§ The problem:
Look for the string "camera" in the data below, and copy each line that holds it.

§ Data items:
..........
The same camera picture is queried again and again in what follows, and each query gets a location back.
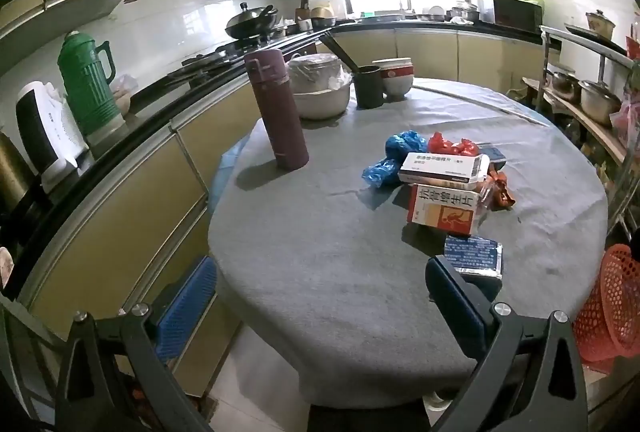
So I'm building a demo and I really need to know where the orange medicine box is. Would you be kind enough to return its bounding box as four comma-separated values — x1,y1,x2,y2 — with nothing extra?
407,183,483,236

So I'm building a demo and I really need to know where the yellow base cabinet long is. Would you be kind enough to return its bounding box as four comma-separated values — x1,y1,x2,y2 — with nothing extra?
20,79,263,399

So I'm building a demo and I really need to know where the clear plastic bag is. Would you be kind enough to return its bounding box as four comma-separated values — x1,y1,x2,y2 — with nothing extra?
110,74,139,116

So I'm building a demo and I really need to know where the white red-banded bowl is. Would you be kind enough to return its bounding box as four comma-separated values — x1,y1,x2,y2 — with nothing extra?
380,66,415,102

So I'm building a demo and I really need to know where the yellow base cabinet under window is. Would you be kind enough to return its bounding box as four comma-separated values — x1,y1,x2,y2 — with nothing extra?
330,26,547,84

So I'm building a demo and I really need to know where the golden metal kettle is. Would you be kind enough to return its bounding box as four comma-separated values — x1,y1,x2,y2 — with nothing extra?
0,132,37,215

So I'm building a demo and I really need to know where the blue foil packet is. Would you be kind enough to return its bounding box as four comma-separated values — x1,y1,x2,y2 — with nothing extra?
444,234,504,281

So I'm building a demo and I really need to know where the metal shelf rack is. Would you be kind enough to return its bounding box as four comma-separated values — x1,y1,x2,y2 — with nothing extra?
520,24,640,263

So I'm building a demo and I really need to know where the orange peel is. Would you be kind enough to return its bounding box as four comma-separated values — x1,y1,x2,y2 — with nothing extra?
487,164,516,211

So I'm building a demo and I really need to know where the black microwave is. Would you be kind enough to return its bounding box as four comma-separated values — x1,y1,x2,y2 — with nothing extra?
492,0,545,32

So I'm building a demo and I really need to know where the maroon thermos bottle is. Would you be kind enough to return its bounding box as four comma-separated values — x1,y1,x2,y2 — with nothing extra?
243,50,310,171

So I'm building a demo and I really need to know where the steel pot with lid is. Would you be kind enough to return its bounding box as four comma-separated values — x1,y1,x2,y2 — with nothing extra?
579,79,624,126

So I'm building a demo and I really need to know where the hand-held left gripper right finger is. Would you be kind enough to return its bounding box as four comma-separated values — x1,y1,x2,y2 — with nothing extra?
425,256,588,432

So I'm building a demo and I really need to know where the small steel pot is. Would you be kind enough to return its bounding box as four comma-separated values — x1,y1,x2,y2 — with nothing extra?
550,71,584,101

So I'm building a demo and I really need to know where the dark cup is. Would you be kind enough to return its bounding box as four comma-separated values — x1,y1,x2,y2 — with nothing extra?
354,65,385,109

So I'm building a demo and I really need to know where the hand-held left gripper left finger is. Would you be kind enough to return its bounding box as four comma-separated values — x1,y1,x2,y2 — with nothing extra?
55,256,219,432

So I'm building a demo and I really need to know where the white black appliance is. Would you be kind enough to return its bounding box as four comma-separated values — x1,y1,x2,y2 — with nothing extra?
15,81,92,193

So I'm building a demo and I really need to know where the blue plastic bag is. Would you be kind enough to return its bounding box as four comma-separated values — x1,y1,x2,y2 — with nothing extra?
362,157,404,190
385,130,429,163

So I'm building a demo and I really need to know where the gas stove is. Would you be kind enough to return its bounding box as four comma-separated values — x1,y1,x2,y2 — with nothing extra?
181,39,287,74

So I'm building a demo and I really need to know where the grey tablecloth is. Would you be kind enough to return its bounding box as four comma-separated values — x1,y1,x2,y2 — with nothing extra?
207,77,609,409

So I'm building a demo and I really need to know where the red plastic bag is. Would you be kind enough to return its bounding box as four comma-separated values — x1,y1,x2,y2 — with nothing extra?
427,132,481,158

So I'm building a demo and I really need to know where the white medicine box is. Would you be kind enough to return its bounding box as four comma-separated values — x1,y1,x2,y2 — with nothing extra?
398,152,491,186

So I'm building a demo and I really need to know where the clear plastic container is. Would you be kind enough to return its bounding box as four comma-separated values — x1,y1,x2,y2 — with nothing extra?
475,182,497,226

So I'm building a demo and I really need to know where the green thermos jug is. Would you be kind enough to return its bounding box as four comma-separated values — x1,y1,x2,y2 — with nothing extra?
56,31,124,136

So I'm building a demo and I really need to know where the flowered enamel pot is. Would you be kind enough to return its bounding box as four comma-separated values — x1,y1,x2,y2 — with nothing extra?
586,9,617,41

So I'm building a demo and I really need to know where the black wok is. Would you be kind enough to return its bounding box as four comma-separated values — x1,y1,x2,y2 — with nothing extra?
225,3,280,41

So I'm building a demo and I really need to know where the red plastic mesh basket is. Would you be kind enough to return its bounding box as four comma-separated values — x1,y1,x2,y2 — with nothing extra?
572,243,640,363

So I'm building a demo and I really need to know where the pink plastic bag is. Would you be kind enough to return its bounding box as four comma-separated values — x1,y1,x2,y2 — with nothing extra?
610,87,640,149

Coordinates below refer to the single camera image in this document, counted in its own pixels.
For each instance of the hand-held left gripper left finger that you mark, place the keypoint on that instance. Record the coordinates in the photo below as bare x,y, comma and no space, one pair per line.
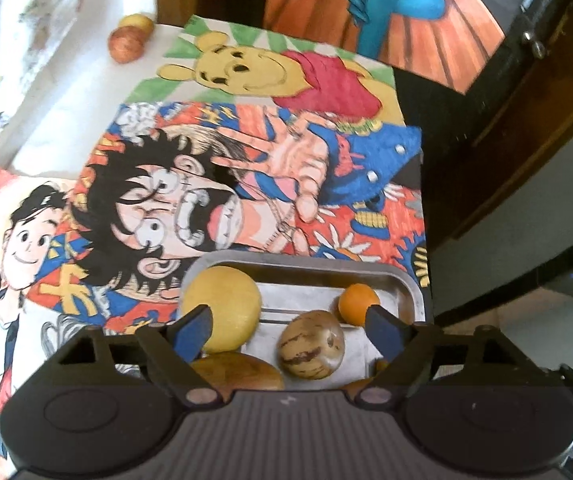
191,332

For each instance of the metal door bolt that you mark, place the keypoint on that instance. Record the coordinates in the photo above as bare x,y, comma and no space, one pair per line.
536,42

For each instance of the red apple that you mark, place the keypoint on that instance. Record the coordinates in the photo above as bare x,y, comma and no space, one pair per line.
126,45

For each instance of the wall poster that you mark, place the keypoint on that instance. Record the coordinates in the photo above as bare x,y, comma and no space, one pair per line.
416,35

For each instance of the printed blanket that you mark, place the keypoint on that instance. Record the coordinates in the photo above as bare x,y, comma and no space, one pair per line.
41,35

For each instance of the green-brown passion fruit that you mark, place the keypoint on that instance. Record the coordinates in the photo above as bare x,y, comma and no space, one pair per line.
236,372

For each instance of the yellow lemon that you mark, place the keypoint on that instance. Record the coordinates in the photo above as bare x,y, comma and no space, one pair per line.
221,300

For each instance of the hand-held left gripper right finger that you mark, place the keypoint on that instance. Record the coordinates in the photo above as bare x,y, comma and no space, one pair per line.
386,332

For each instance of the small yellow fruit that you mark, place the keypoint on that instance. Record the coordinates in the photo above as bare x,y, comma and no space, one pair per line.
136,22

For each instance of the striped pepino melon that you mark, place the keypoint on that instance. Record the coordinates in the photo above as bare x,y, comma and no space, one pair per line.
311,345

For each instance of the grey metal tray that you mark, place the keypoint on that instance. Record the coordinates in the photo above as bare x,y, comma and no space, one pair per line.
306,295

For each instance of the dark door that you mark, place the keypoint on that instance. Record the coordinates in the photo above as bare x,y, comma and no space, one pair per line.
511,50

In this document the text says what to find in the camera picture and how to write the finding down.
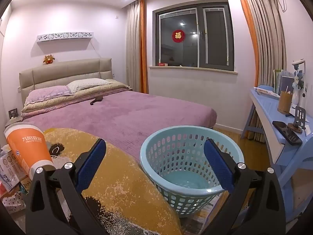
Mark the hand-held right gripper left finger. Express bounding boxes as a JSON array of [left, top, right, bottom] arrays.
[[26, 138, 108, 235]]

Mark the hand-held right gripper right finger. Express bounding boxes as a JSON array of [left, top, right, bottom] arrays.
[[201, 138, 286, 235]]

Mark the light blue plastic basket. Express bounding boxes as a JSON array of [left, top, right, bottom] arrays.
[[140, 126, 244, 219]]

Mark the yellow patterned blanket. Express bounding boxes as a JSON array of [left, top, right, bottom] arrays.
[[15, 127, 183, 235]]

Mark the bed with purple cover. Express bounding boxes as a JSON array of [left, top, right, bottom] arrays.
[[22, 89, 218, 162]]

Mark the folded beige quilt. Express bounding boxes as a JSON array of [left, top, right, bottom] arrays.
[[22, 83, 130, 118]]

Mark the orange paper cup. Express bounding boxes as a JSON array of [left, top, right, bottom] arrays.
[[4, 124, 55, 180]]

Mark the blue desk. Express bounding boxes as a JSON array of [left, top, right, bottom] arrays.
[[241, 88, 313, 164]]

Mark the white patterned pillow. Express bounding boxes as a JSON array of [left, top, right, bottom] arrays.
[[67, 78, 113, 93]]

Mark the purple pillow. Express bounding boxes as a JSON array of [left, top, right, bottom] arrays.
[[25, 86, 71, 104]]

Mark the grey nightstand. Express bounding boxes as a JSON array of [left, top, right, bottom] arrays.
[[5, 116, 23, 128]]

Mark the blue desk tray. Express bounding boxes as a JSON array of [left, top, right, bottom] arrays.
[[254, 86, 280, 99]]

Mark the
..........
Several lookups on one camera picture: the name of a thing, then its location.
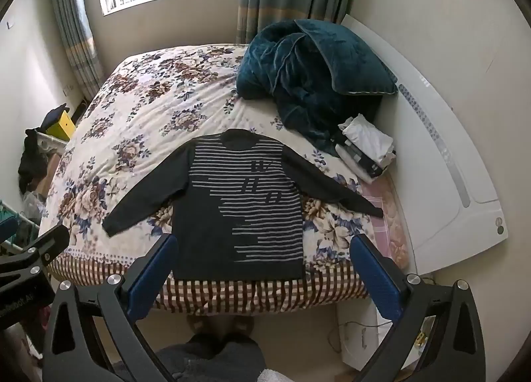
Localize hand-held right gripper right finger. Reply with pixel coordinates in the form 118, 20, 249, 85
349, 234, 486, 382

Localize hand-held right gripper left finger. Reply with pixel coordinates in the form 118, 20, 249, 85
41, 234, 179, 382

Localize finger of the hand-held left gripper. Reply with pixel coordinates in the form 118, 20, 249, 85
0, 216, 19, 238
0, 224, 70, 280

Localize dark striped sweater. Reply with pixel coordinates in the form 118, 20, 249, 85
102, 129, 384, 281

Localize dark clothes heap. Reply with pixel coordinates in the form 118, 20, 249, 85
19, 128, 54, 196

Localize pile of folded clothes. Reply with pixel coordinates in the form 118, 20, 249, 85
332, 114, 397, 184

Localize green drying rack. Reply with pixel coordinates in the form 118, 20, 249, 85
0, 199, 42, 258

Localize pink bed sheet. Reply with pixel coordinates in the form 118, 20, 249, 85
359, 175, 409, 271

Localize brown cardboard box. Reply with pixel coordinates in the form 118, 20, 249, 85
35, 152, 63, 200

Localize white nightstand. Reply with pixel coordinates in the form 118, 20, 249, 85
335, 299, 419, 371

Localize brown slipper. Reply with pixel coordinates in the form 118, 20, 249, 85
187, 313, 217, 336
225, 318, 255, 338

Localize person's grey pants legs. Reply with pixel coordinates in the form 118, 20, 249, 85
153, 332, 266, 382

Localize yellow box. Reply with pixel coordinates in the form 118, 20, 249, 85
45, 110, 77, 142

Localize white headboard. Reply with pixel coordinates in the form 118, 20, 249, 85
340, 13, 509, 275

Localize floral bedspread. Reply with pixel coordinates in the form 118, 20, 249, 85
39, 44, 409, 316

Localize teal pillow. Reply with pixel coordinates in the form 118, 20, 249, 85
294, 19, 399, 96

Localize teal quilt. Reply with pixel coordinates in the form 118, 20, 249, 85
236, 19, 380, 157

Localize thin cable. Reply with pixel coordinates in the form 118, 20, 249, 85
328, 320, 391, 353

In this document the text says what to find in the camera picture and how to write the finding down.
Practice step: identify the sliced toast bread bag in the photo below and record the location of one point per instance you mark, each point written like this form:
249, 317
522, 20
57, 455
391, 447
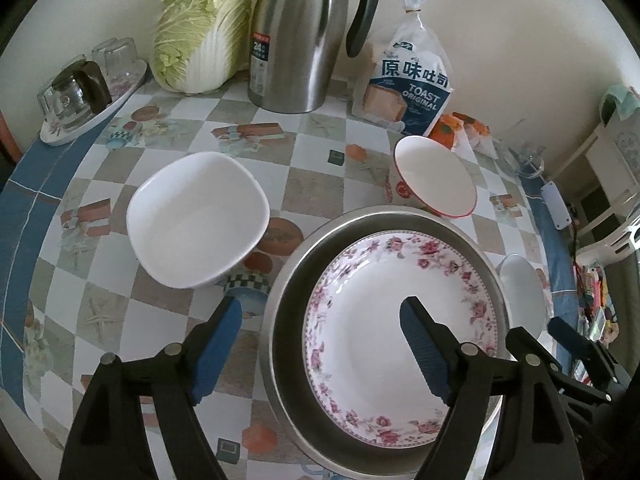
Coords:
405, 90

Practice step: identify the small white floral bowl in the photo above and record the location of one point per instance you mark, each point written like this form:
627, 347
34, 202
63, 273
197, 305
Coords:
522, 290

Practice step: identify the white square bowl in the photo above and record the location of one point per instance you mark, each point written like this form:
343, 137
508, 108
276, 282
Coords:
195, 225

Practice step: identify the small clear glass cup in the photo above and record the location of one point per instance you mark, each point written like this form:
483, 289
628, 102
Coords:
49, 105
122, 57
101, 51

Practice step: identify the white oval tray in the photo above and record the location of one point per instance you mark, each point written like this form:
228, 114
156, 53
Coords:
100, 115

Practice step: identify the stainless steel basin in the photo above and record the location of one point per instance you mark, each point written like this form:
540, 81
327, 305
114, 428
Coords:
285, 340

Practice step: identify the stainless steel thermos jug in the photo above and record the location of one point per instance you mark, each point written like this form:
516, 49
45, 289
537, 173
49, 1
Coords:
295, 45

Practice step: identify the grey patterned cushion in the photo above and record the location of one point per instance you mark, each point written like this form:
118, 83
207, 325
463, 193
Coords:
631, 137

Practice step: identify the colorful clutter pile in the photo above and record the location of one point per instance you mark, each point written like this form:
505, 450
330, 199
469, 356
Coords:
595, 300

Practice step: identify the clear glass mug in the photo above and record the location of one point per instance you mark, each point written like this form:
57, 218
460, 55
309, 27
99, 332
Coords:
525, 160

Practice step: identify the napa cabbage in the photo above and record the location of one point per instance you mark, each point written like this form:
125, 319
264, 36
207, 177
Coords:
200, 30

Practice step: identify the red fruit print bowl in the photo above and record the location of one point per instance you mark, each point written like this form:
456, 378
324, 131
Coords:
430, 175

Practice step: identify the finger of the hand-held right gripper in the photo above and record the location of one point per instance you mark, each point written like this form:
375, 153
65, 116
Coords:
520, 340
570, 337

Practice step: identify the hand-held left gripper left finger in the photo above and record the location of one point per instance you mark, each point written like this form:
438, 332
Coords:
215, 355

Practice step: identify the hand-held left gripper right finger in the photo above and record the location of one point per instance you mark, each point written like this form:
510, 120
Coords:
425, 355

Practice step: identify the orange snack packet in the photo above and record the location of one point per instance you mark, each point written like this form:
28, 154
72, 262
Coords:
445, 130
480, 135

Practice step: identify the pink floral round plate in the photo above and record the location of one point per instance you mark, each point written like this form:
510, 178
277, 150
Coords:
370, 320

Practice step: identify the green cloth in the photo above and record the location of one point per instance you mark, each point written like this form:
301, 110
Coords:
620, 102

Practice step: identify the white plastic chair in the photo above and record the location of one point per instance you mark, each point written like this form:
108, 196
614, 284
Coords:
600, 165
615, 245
..........
§ Output:
The same camera picture is queried again and again in what follows, and each query gets a location back.
Coordinates below refer to the single camera image in this document, counted in its own pixels.
In this document the text says what to find in the camera picture and how to write the finding down.
Several lookups on one camera picture: the name of a thing, then its location.
In this document the text says what to find in the camera picture and how to write the finding down.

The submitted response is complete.